L’ORANGO E I SUOI FRATELLI

 

Ben lungi dall’essere una battuta, il rantolo razzista di Calderoli ha almeno un importante merito. Quello di rivelare quanto sia alto il grado di razzismo nascosto in questo paese. Un paese che viene raccontato ogni giorno per quello che non è…, dove da un lato si diventa più realisti del re, portando alle estreme conseguenze un “politicamente corretto” fino a sconfinare palesemente nel ridicolo; dall’altro, si dà della “scimmia” a una persona di colore  e una buona percentuale dice che si tratta di una “battuta” (ne abbiamo un bell’esempio anche tra i commenti al post dell’altro ieri).

E’ tipico dei provinciali raccontarsi migliori di quello che si è, esagerando le proprie doti: e, senza dubbio, non c’è immaginario più provinciale di quello dell’italiano medio.
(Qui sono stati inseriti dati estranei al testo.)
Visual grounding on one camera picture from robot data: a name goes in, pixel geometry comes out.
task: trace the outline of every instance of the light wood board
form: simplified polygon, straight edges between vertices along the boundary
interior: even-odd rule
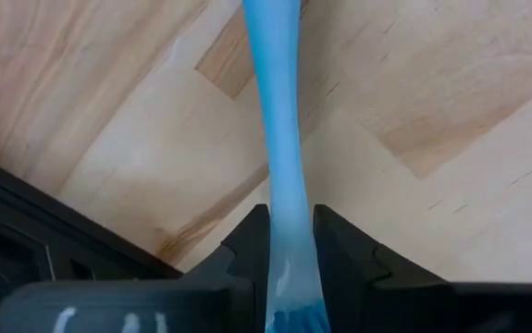
[[[187,270],[268,201],[240,0],[0,0],[0,166]],[[454,279],[532,280],[532,1],[310,0],[313,203]]]

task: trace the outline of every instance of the wooden surface
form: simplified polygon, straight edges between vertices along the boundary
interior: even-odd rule
[[[0,166],[189,269],[267,202],[241,0],[0,0]],[[453,279],[532,280],[532,1],[310,0],[310,200]]]

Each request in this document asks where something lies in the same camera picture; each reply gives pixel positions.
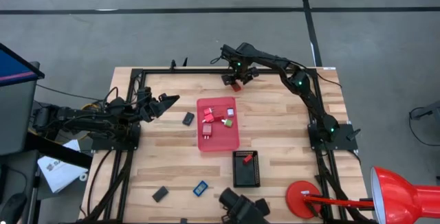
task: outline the red plastic tray
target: red plastic tray
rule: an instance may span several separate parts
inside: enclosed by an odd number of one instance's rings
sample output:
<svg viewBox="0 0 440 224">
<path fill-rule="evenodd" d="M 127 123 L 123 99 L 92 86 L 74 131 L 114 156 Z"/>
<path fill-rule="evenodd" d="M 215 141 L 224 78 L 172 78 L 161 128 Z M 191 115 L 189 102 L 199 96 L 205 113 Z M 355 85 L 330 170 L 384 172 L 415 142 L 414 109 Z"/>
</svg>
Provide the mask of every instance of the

Per fare un’ulteriore prova di carotaggio all’interno del ventre molle del paese, diamo un’occhiata ai commenti all’articolo del Corriere sull’arresto del pirata della strada che ha ucciso la ragazza di Gorgonzola. Su 7, 5 sono dello stesso tenore, e ciò senza che dati, statistiche e immediate ricerche su Google possano, in alcun modo, alterare il convincimento.